Barfo Candy Box 1Not only had I forgotten about these, but on a personal level, this amazingly gross novelty candy is one of the last official pop culture experiences I had during that golden decade as a kid.  I spend the entirety of the 80s living in central Florida (in the both the Tampa and Orlando areas) and it was on the last day of December of 1989 when my family packed up, picked up stakes, and moved north to the Massachusetts/New  Hampshire area.  My father had recently been transferred to a new office and he’d already taken a trip up by himself to drive one of our two cars up to the small apartment we were going to stay in for a couple of months while our new house was being built.  I distinctly remember we kicked off a two-day road trip on New Years eve as there was a live band playing Auld Lang Syne in the motel restaurant/bar we stayed at that night in Virginia.
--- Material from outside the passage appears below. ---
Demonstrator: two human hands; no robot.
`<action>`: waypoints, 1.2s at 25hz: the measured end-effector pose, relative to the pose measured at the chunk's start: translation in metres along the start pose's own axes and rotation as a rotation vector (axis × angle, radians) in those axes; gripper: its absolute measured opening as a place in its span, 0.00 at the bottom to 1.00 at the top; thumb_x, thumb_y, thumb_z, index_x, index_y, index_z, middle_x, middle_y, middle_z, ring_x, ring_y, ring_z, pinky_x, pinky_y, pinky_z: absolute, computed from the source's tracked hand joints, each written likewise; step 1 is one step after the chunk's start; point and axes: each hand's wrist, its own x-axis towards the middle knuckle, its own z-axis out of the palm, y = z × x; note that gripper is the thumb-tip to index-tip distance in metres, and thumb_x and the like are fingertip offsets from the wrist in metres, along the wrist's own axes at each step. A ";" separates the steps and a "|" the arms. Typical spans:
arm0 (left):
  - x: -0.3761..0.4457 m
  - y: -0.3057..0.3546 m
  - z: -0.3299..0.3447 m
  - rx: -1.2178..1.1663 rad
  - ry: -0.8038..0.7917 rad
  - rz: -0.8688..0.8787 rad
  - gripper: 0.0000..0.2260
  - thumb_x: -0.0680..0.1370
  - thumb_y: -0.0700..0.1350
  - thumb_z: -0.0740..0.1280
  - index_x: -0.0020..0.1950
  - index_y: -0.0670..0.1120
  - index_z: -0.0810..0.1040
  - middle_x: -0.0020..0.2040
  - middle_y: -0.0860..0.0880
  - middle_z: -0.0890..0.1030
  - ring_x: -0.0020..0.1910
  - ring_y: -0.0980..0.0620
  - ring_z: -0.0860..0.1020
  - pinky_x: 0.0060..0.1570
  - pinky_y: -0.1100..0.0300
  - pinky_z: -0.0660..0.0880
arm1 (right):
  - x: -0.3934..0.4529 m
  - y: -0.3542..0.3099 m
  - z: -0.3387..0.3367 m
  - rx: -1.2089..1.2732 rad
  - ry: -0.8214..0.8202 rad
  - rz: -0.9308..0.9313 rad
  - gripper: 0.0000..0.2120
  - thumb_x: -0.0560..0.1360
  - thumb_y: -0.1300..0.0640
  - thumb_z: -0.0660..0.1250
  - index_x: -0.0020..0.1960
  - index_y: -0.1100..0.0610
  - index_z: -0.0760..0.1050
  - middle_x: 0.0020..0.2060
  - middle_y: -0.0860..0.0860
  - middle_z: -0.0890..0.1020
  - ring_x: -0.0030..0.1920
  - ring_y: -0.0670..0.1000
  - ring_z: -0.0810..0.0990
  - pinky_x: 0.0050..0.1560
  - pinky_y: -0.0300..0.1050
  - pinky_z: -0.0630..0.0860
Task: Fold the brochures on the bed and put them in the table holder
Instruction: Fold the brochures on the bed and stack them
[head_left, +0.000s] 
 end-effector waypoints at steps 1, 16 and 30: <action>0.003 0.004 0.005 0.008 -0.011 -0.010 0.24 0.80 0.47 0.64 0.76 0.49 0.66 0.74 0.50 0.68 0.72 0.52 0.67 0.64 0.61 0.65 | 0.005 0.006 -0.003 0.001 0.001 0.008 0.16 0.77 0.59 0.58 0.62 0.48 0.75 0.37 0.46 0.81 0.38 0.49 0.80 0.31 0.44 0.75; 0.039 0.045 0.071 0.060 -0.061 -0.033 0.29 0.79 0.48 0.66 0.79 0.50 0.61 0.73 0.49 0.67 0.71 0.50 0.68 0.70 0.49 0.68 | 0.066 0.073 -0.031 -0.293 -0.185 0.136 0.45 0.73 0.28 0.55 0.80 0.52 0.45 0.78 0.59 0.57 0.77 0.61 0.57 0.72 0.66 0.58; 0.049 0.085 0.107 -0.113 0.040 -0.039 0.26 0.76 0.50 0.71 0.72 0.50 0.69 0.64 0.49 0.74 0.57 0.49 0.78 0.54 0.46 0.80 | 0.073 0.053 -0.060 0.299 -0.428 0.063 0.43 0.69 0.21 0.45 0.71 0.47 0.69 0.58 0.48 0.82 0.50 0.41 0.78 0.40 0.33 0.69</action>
That morning, after we’d been on the road for a couple hours, my dad stopped at a Stuckey’s somewhere in north FL to fuel up.  I think I’d begged for some money so that I could go inside and load up on Yes & No Invisible Ink Question & Answer books, Slim Jims and candy for the trip.  The particular Stuckey’s we stopped at was a weird combination of gas station and diner, with two separate buildings.  I poked my head in the diner area first where there was an area towards the back that a had a spinner rack full of comics and the Yes & No books as well as coolers full of soda and a rack full of beef jerky.  I couldn’t find any Slim Jims, so I settled on a small bag of jerky, a glass bottle of blue Fanta, and a Battleship heavy edition of the Yes & No books.  Strangely, there was no candy in this section, so after I paid for my junk I headed over to the gas station building next door to see if there was any in there.  I’d already spent the majority of the money my dad gave me (beef jerky is always so damn expensive) and I think I had about a dollar and a half left when I stumbled unto candy nirvana.  I definitely considered myself a sort of candy connoisseur at this point in my life having spent endless hours in our local 7-Elevens and Walgreens trying every possible thing that I could get a sugar high off of, but this Stuckey’s had some stuff that I’d never even dreamed existed.  I was hoping I’d find some of those little cartons full of orange and fruit punch-flavored bubble gum, or maybe a Mr. Bones Coffin full of the chalky Sweettarts-like candy, but there was a whole shelf full of novelty plastic heads full of candy as well as a full box of Barfo Family candy that just about made my head explode.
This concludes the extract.